## To do
There is one span to output from the data below: the lines starting at the line with "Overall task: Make" and ending at the line with "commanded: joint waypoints". Output it exactly, ends included, nothing more.

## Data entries
*-*-*

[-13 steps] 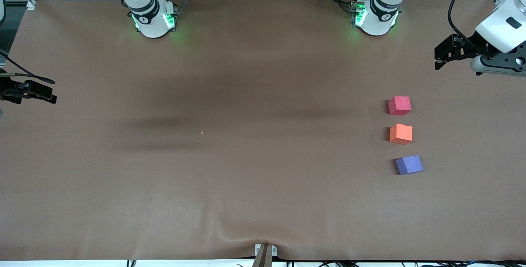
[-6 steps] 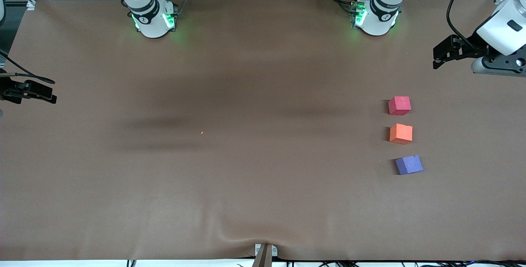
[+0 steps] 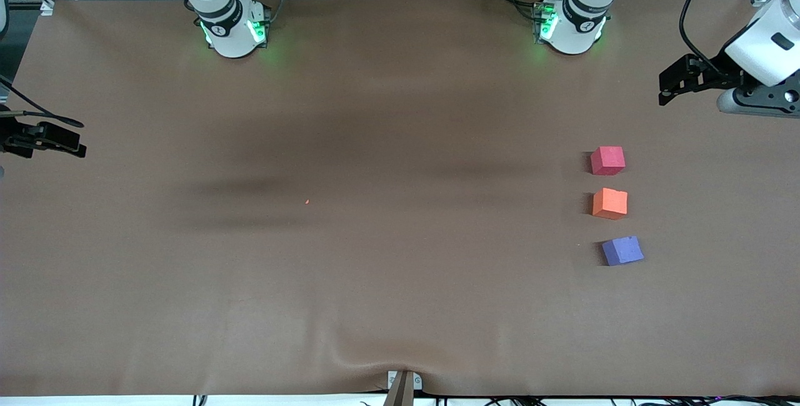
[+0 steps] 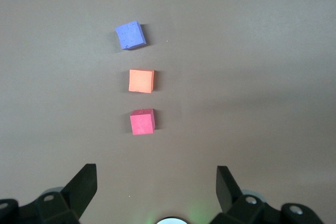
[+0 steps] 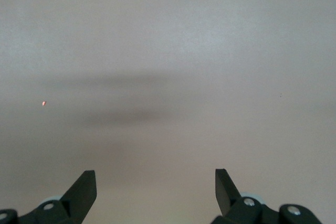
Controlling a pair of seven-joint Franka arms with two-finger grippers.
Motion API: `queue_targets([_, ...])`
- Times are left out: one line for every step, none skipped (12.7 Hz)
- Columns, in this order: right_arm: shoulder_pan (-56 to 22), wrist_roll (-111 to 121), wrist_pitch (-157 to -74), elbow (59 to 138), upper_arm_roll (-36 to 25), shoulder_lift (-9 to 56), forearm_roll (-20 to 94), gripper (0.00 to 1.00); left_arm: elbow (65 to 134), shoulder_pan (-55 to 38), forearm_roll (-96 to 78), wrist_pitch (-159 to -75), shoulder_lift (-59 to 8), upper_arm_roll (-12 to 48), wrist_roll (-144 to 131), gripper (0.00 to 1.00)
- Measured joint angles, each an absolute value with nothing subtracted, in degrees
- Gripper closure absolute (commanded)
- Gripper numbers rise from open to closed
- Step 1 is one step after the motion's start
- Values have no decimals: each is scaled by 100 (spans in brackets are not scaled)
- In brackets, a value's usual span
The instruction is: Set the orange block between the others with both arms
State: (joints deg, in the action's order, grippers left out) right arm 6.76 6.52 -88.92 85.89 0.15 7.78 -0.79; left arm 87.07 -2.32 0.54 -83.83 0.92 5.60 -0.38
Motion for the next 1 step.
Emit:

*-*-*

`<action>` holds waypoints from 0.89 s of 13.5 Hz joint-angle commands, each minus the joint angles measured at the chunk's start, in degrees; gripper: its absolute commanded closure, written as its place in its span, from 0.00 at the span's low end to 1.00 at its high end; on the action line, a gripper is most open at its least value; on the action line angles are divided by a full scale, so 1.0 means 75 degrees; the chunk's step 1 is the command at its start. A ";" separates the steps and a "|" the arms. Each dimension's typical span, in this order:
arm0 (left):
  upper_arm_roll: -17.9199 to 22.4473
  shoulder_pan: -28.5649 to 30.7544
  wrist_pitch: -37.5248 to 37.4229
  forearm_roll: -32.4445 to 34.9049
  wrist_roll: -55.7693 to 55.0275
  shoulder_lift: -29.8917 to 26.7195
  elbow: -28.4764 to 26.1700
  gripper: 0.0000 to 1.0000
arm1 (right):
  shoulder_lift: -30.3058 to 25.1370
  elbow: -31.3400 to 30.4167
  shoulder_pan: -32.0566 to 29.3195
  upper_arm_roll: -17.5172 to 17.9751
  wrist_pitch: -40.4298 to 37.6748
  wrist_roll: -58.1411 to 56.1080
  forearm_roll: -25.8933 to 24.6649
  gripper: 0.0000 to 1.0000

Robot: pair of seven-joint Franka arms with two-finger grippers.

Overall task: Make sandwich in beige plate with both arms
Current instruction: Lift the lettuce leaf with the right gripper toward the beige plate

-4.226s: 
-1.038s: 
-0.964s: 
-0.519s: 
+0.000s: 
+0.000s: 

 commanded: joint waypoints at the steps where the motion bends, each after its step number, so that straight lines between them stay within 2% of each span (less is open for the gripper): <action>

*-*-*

## Response to this exercise
Overall task: Make sandwich in beige plate with both arms
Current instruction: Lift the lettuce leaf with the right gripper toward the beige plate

-4.226s: 
-1.038s: 
-0.964s: 
-0.519s: 
+0.000s: 
+0.000s: 

 commanded: joint waypoints at the steps where the motion bends, each after its step number, so that straight lines between them stay within 2% of each span (less is open for the gripper): <action>

Nothing remains to be added to the exercise.